Sooner or Later, It Adds up to Real Money

Is Year 2000 creating an all-hands-on-deck, no-expense-spared scramble to make critical systems compliant? Not really, a new study by market research firm IDC (Framingham, Mass.) finds. While the spending tab is huge -- total worldwide spending on Year 2000 between 1995 and 2001 is projected to reach about $300 billion -- this actually only represents a meager 3 percent of total IT spending, according to a recent report from IDC.

That's because companies are attempting to "solve [Y2K] at minimum cost and have not increased their IT operating budgets to continue spending at the same level as before on non-Y2K projects," says Thomas Oleson, research director with IDC. "These companies have shifted priorities and managed to reduce spending or defer projects in other areas so that the total IT budget has increased at only about a 14 percent compound annual rate in the last three years." IDC bases these projections on interviews with 12,000 companies worldwide.

About 31 percent of companies do expect to reduce spending for installations or upgrades of major software packages due to the diversion of funds to Year 2000 work, the study finds. However, "total spending on technology will still increase because a very large percentage of total technology spending occurs outside the centralized IS organization," Oleson points out.

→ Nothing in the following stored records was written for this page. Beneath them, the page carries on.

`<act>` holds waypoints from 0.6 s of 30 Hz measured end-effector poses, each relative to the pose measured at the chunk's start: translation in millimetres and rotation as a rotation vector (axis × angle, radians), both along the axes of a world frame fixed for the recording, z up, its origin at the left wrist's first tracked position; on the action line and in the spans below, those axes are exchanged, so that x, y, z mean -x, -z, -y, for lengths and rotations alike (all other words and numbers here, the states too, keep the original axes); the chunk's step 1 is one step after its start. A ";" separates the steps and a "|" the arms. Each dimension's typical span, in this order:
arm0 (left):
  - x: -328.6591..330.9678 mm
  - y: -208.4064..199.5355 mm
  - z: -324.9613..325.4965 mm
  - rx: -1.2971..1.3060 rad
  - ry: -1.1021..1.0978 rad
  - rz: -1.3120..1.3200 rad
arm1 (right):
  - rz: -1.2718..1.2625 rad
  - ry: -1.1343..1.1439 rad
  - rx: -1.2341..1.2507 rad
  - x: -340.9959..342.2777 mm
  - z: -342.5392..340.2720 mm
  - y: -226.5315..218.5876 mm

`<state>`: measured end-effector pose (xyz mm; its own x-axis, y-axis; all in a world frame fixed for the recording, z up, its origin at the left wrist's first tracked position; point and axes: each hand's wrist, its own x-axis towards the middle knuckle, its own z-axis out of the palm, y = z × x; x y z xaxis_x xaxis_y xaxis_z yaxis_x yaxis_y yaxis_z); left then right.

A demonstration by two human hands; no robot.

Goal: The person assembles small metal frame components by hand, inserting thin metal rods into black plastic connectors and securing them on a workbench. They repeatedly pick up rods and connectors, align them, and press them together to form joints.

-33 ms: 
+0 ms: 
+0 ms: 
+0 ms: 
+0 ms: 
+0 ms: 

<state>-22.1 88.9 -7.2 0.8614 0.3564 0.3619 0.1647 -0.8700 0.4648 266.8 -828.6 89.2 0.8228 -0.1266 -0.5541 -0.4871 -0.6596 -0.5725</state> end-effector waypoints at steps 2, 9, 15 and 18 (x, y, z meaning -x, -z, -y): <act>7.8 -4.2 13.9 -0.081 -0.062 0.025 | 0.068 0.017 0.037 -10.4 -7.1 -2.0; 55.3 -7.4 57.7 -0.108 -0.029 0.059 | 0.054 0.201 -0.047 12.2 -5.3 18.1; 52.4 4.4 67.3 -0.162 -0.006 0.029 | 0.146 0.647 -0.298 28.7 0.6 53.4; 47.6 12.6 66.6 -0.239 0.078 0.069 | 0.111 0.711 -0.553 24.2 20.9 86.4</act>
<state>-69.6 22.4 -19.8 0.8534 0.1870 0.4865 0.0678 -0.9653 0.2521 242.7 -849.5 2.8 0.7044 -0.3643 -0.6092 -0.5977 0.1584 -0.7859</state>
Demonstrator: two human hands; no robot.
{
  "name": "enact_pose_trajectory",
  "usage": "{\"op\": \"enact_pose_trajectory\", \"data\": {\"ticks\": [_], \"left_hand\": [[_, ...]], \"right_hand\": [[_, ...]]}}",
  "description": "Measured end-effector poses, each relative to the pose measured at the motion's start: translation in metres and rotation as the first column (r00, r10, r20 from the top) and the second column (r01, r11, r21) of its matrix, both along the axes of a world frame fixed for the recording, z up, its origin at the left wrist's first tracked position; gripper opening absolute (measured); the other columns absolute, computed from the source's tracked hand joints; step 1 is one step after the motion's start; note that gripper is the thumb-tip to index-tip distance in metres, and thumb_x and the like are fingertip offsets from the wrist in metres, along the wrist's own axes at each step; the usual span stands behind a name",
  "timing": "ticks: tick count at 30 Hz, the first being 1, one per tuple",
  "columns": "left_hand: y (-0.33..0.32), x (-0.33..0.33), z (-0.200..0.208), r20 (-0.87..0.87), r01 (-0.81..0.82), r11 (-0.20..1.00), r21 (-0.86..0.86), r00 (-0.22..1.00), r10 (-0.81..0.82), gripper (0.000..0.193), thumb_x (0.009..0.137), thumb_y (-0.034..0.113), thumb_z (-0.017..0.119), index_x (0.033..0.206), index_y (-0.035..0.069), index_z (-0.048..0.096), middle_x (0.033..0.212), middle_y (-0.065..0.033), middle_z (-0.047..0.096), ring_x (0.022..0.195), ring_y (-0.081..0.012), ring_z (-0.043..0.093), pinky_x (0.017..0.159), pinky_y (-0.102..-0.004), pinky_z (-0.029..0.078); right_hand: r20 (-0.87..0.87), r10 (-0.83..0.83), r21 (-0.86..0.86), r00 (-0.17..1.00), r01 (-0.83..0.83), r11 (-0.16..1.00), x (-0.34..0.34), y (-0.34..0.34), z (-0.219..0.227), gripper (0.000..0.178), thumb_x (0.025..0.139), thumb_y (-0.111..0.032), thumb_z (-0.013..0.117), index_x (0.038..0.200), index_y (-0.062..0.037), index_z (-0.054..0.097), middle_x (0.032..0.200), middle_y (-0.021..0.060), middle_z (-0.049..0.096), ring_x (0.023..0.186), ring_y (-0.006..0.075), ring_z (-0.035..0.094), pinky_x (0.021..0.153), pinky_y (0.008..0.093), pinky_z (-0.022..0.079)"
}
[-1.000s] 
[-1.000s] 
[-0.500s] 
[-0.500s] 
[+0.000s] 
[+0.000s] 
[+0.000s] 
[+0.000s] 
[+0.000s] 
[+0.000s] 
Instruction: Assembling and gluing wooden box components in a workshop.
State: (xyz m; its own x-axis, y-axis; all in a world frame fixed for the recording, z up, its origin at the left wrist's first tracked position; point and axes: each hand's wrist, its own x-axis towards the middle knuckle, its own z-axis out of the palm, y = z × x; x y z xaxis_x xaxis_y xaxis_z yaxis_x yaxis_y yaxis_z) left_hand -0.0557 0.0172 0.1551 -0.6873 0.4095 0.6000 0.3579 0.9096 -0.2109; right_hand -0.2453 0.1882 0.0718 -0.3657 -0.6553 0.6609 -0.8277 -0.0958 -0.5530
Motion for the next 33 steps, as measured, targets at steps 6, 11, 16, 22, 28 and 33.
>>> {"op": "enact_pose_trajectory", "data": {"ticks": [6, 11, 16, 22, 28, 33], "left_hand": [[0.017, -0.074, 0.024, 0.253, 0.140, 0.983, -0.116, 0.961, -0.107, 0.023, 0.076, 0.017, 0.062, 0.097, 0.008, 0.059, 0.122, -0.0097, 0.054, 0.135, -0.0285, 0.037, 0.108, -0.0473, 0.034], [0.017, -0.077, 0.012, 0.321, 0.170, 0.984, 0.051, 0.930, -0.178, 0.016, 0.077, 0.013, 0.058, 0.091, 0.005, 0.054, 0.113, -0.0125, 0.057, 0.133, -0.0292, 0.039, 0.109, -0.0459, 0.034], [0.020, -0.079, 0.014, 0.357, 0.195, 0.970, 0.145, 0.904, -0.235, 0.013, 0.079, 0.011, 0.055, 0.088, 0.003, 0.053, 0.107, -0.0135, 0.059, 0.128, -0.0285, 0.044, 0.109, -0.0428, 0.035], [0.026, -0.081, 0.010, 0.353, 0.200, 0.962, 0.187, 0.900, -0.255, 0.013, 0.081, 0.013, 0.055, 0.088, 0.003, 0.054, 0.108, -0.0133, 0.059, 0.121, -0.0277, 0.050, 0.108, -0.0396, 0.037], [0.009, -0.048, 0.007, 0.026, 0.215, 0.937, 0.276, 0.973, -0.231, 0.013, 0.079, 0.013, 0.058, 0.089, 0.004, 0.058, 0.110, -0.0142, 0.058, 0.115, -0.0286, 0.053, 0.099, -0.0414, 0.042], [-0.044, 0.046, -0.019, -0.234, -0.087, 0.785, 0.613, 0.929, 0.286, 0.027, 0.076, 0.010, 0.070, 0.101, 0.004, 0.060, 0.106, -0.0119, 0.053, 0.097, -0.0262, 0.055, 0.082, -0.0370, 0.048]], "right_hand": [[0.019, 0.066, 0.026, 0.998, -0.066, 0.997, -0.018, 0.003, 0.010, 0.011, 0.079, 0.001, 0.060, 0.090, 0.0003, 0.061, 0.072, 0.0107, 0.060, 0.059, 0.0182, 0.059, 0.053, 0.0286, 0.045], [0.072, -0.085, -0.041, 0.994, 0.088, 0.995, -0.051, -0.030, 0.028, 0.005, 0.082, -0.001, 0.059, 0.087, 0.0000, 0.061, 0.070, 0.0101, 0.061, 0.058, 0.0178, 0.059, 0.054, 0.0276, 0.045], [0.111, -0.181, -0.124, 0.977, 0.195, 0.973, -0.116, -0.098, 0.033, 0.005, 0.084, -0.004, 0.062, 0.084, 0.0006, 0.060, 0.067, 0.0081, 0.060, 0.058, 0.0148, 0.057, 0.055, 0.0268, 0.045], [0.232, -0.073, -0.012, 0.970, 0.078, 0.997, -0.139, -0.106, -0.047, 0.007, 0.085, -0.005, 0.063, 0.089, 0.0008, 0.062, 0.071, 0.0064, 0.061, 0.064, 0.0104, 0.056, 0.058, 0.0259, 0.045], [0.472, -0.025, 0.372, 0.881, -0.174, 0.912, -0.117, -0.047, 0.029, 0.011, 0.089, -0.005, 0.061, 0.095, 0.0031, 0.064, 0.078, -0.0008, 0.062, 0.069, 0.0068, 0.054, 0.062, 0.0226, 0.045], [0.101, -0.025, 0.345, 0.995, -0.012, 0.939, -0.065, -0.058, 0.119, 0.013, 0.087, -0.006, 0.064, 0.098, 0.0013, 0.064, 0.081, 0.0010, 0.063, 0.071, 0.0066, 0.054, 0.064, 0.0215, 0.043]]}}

IDC projects that 1998 will be the busiest year for Year 2000-related spending, peaking at $87 billion, or 6 percent of total IT spending, the highest percentage for the years studied. Emphasis will shift from larger systems to client/server applications in 1999, the study finds. Once the bulk of Year 2000 work passes, corporate IT budgets will return to the about the same percentage of corporate revenue as in 1996 -- about 4 percent of revenues.

Total Year 2000-related spending within the United States is also on the rise, according to Oleson. In early 1997, IDC estimated total spending to reach $115 billion. This figure has been revised upward to $122 billion, due to "poor testing practices and project slippage," he explains. European spending estimates are also rising rapidly due to the added challenge of Euro currency compliance.